彼の顔に笑みが広がった。「ハンター、あんたはとんでもない哲学者だな!」彼は俺の背中を叩いた。その一撃で俺の身体はよろめいた。「痛い目に遭って学んだんですよ」と言いかけたが、その言葉を飲み込んだ。それは別の人生、別の男に属する言葉だった。

俺の眼に一瞬よぎったためらいを、彼は見逃さなかったのだろう。彼の口調が真剣なものに変わった。「もし何か、何かあったら言えよ。力になる」

ボールジーのような男の助けが必要になるシナリオなど想像もできなかったが、俺は頷いた。「どうも。感謝します」

金の受け渡しを済ませる。分厚い封筒をポケットにしまい込み、ドアに向かった。かの有名なティファニーが帰って来る前に、ここからずらかりたかった。かつて俺の自由の象徴だった小さな赤いクーペは、椰子の木陰に停めてあった。だがマイアミの太陽は空を横切り、今や車は溶鉱炉と化していた。黒い革のシートがジーンズ越しに尻を焼く。顔の汗を拭うと、安堵の波が押し寄せてきた。また一つの仕事が終わった。ドラマはない。ただのクリーンな取引だ。

車を走らせると、夕陽が空をオレンジと紫色の打撲痕のように染め上げていた。ハイウェイでは、ラッシュアワーの交通がパニックに陥った動脈のように脈打っていた。高層ビル群が、アスファルトの上にアメーバ状の光の反射を滲ませる。デジタル時計が七時三十二分を示していた。いとこのルーとの約束に遅れている。

視線がハイウェイの上にそびえ立つ巨大な広告塔に吸い寄せられた。仕立ての良いスーツを着た男が、俺がカメラのために作り上げた自信に満ちた笑みを浮かべて、こちらを見下ろしている。

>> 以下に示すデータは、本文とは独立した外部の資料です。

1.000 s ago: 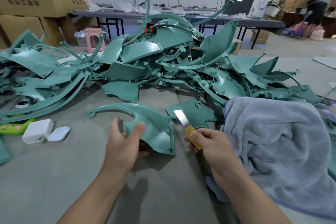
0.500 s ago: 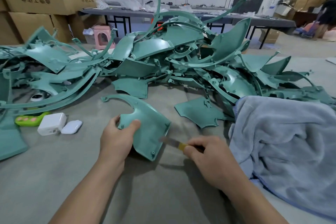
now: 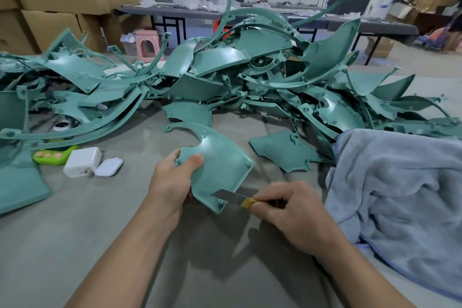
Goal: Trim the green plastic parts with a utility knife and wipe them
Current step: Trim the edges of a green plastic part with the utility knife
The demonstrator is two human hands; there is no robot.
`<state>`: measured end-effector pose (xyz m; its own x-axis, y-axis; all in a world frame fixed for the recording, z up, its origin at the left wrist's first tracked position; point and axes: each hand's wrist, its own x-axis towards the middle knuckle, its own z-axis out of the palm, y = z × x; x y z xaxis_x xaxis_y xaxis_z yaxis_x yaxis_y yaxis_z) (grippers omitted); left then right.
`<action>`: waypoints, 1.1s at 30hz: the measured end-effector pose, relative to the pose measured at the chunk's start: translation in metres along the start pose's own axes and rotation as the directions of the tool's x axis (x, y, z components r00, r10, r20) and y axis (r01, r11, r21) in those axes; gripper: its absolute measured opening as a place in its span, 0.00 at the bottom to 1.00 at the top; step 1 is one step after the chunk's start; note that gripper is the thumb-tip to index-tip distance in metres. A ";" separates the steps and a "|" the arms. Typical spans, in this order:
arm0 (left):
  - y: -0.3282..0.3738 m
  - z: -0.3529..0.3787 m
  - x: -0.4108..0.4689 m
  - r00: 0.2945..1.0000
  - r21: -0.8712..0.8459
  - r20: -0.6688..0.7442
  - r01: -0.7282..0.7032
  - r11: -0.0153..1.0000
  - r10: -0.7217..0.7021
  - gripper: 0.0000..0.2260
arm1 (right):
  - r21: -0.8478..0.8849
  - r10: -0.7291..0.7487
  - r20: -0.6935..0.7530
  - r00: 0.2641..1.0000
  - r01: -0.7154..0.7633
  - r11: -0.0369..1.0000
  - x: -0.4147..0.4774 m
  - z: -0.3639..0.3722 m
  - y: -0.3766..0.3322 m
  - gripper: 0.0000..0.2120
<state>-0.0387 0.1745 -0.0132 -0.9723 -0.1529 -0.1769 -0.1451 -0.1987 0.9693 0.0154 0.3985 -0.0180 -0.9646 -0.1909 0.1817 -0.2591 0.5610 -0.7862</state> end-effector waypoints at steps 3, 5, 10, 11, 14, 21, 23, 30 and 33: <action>0.004 0.001 -0.002 0.999 -0.069 0.032 0.016 0.997 -0.014 0.06 | -0.124 0.051 -0.054 0.997 -0.057 0.991 0.000 0.003 0.003 0.08; 0.006 0.001 -0.002 0.999 -0.089 0.044 0.030 0.996 -0.026 0.06 | -0.297 0.109 -0.269 0.957 -0.190 0.936 0.005 -0.002 0.007 0.09; 0.009 0.000 -0.001 0.999 -0.142 0.043 0.013 0.990 -0.007 0.07 | 0.044 0.023 -0.286 0.958 -0.011 0.999 -0.005 -0.007 0.000 0.05; 0.009 -0.001 -0.001 0.999 -0.152 0.045 0.014 0.988 -0.007 0.07 | 0.066 -0.034 -0.166 0.986 0.045 0.997 -0.010 -0.003 -0.006 0.08; 0.009 -0.006 -0.001 0.997 -0.175 0.079 0.023 0.984 -0.009 0.09 | -0.127 -0.040 -0.052 0.998 0.033 0.991 -0.013 0.005 -0.005 0.17; 0.010 -0.007 0.002 0.991 -0.182 0.128 0.054 0.982 -0.031 0.13 | 0.137 -0.010 -0.323 0.946 0.057 0.989 -0.008 -0.015 -0.004 0.10; 0.009 -0.006 0.001 0.993 -0.188 0.116 0.054 0.981 -0.032 0.13 | 0.106 -0.152 -0.084 0.985 0.161 0.981 -0.019 -0.009 -0.016 0.08; 0.011 -0.013 0.001 0.991 -0.172 0.122 0.070 0.983 -0.050 0.10 | -0.273 0.088 -0.424 0.901 -0.220 0.936 -0.001 -0.018 -0.001 0.19; 0.009 -0.010 0.000 0.992 -0.112 0.122 0.049 0.993 -0.035 0.09 | -0.028 -0.019 -0.184 0.983 0.014 1.000 -0.014 -0.009 -0.012 0.17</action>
<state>-0.0378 0.1630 -0.0058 -0.9817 -0.0263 -0.1885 -0.1710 -0.3128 0.9343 0.0317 0.4015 -0.0062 -0.9521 -0.0500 0.3017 -0.2734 0.5809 -0.7667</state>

髭は整えられ、両手の親指を立てている。フレンドリーだがプロフェッショナル。スローガンが太字で叫んでいた。「疑いがあるなら、先に行動を。今すぐサーベイランス・エイド社へお電話を」。二年前、離婚した後の俺は、彷徨うことを忘れた幽霊のようだった。今や、俺はゲームの頂点に立ち、広告塔の顔だ。それでも、その勝利は虚しく、古いコーヒーのような苦い後味を残していた。

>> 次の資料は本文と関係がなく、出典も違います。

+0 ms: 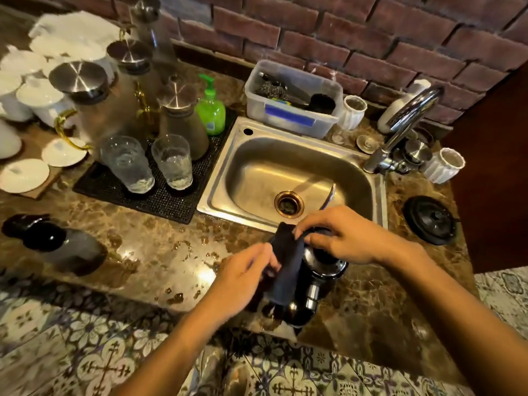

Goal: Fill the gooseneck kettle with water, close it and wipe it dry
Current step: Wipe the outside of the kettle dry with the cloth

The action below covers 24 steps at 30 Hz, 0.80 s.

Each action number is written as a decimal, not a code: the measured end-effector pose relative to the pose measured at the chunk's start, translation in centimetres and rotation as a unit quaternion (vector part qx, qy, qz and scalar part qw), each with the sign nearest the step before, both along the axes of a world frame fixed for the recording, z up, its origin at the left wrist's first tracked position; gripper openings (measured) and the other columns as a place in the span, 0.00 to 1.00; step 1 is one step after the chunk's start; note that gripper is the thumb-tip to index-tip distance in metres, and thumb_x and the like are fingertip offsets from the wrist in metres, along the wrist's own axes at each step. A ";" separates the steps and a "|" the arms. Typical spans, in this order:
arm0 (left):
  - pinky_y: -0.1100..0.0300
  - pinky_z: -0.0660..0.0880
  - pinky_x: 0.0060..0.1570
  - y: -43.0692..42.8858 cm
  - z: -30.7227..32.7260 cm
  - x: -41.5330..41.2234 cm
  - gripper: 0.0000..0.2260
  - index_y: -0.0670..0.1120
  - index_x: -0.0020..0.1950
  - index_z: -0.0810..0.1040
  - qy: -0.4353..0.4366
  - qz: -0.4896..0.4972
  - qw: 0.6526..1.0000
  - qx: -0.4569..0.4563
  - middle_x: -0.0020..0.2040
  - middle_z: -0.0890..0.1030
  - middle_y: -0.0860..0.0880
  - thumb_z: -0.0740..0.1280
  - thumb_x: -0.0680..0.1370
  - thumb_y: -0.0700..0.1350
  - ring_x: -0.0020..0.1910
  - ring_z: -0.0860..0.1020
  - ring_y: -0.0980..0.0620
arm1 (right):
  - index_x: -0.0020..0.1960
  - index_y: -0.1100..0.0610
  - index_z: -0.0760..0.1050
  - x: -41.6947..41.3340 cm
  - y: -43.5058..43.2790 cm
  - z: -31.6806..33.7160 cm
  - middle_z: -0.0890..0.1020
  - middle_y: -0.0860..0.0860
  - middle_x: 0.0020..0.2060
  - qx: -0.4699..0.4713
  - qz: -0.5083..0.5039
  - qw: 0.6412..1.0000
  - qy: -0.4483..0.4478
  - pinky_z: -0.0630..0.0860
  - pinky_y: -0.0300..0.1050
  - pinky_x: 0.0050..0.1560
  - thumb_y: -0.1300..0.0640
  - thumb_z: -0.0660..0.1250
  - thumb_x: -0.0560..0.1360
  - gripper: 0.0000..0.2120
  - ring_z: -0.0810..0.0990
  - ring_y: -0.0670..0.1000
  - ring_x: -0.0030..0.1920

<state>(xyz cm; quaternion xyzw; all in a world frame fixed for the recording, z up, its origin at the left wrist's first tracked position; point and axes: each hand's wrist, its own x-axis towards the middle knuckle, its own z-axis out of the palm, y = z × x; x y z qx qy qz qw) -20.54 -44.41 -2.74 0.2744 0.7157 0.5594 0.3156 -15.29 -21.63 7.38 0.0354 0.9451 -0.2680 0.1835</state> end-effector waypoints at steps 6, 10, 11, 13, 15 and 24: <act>0.58 0.74 0.67 5.2 -3.0 -0.4 0.13 0.54 0.66 0.79 0.113 0.057 0.992 0.026 0.62 0.80 0.58 0.63 0.83 0.46 0.63 0.76 0.66 | 0.56 0.47 0.81 1.4 0.2 -1.4 0.84 0.45 0.54 -0.052 -0.028 0.997 0.042 0.77 0.55 0.59 0.54 0.65 0.76 0.11 0.82 0.48 0.56; 0.46 0.66 0.76 6.9 -5.9 2.9 0.22 0.49 0.74 0.72 0.005 0.099 0.993 0.070 0.73 0.75 0.47 0.54 0.83 0.54 0.74 0.72 0.52 | 0.54 0.52 0.81 3.1 -1.1 -3.6 0.84 0.45 0.55 -0.095 -0.093 0.981 0.142 0.76 0.51 0.62 0.63 0.68 0.73 0.12 0.81 0.45 0.58; 0.41 0.64 0.76 7.0 -6.6 3.6 0.23 0.47 0.76 0.71 0.006 0.110 0.991 0.082 0.75 0.74 0.45 0.54 0.83 0.53 0.76 0.70 0.48 | 0.54 0.53 0.82 3.4 -1.7 -4.2 0.85 0.45 0.54 -0.089 -0.102 0.975 0.178 0.76 0.50 0.62 0.62 0.67 0.72 0.12 0.81 0.45 0.59; 0.38 0.63 0.76 7.1 -7.4 4.1 0.22 0.55 0.77 0.68 0.034 0.111 0.987 0.110 0.76 0.73 0.49 0.53 0.83 0.50 0.77 0.69 0.47 | 0.55 0.54 0.82 3.5 -2.6 -5.3 0.85 0.46 0.54 -0.066 -0.118 0.966 0.222 0.76 0.50 0.61 0.58 0.65 0.71 0.14 0.82 0.46 0.59; 0.39 0.64 0.75 7.2 -7.9 4.2 0.23 0.57 0.78 0.66 0.073 0.100 0.984 0.130 0.76 0.72 0.52 0.53 0.82 0.49 0.76 0.69 0.47 | 0.59 0.52 0.82 3.3 -3.0 -5.8 0.85 0.45 0.56 -0.035 -0.136 0.962 0.233 0.76 0.49 0.62 0.53 0.63 0.74 0.16 0.81 0.45 0.59; 0.52 0.75 0.61 10.8 -5.7 -2.1 0.19 0.43 0.52 0.78 -0.004 -0.009 0.998 0.070 0.51 0.83 0.40 0.55 0.77 0.54 0.54 0.80 0.37 | 0.71 0.56 0.75 2.9 -2.9 -7.5 0.77 0.52 0.70 0.046 -0.139 0.953 0.266 0.65 0.45 0.74 0.54 0.59 0.78 0.23 0.72 0.47 0.72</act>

人に訊かれれば、俺には答えがあった。セキュリティと安心について、のらりくらりとした、専門家ぶった答えだ。だが真実は、腹の底に隠したガラスの破片だった。俺は女というものへの――あるいは、かつて重要だったただ一人の女への――信頼を失い、その瓦礫の上にビジネスを築き上げたのだ。

携帯が震えた。ルーからの不在着信が三件。ようやくパブの駐車場に車を滑り込ませると、熱いコンクリートの上でタイヤが抗議の声を上げた。八時五分前だった。ルーはもうそこにいた。花柄のシャツに短パン、ビーチサンダルという、悪趣味の塊のような格好で。彼は必死に手を振っていた。

「おい、ハンター、急げ!」彼の訛りの強いオーストラリア英語が響く。「姉ちゃんたちが待ってるぜ! まるで約束の地カナンだ!」

彼はネオン・リザード・パラダイスという名のバーへと先導した。入り口のそばで、赤いカクテルドレスを着たブロンドの女が煙草を吸っていた。その踵は凶器のように見えた。もし全員があんな感じなら、と俺の中の古い自分が囁く、今夜は収穫があるかもしれないな。

俺の唯一の収穫は、ボールジーの空調の効いた墓所で昼から夢見ていた、氷のように冷たい小麦のビールだけだろう。そう確信していた。彼が食べるのを見てから、レモンは抜きで頼むと決めていた。